» **What this task involves**
Set out exactly, and only, the lines running from the one containing "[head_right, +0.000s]" to the bottom of the listing below; pictures stay out.

--------------------

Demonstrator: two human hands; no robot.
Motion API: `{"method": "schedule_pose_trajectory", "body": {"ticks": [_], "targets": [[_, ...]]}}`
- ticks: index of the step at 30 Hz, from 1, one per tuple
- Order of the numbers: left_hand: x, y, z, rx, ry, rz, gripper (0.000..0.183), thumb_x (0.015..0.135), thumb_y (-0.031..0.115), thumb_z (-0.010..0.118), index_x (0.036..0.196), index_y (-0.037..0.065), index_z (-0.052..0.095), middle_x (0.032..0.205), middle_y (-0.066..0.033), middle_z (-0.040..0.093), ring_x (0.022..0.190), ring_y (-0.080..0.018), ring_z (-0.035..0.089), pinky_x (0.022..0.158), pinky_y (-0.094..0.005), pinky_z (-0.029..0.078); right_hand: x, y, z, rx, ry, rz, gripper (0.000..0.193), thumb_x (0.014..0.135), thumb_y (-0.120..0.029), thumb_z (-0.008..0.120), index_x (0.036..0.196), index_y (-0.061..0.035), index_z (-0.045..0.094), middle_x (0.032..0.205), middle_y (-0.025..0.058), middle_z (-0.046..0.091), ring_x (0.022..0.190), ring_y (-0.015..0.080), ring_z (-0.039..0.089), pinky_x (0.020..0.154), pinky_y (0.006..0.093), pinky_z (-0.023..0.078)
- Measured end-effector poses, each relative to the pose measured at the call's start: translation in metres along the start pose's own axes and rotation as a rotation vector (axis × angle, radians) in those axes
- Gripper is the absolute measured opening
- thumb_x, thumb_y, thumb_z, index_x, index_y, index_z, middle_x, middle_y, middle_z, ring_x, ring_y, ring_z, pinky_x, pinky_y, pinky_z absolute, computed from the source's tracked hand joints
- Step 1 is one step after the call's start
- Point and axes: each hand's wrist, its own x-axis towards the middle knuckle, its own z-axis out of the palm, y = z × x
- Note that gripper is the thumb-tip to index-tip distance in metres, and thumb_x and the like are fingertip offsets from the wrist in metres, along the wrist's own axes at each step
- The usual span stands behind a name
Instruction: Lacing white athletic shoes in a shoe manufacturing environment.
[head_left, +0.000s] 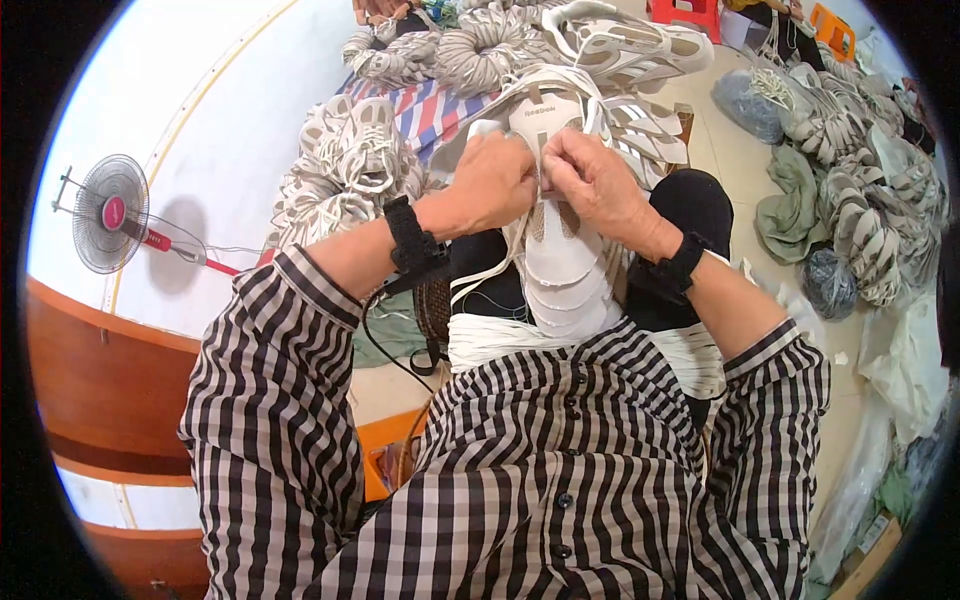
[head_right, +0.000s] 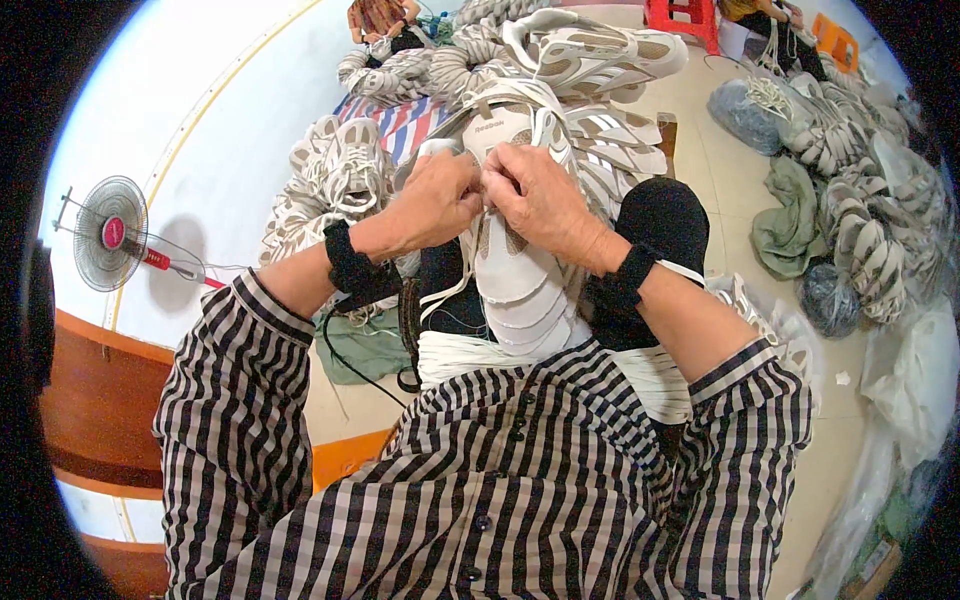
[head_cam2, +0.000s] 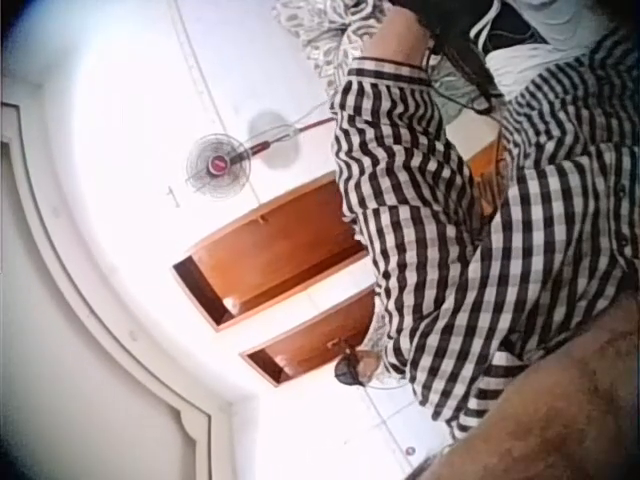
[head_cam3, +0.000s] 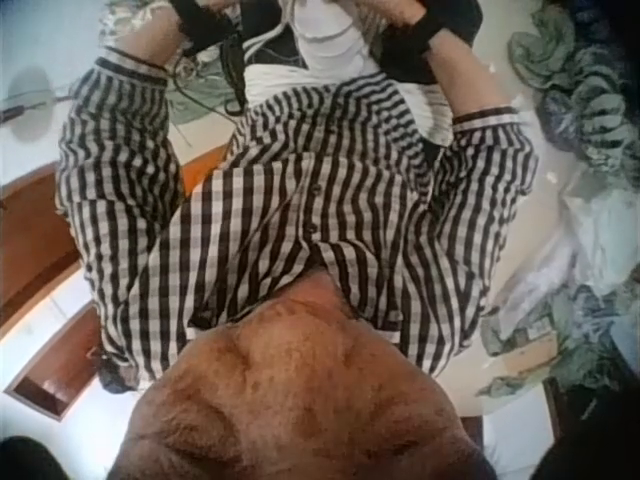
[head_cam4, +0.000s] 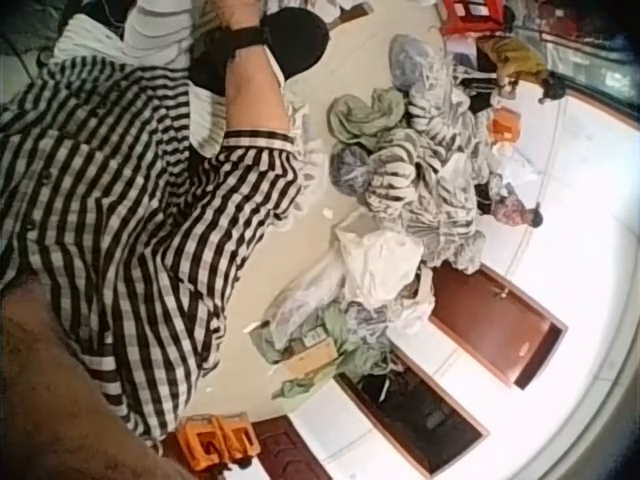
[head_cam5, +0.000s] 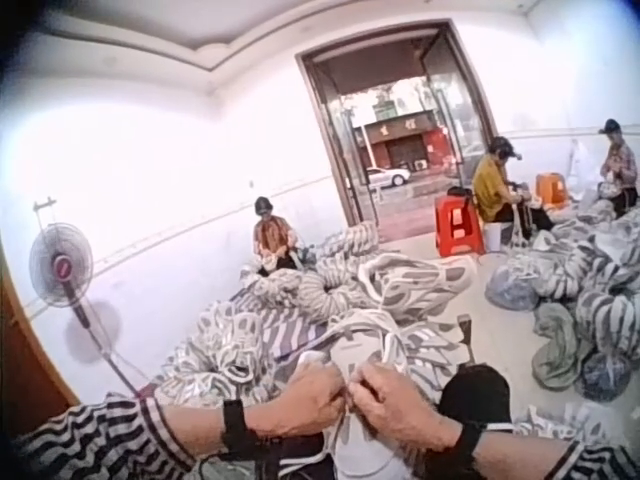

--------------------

» **Exercise solution**
[head_right, +0.000s] 
[head_cam2, +0.000s] 
[head_cam3, +0.000s] 
[head_cam4, +0.000s] 
[head_cam5, +0.000s] 

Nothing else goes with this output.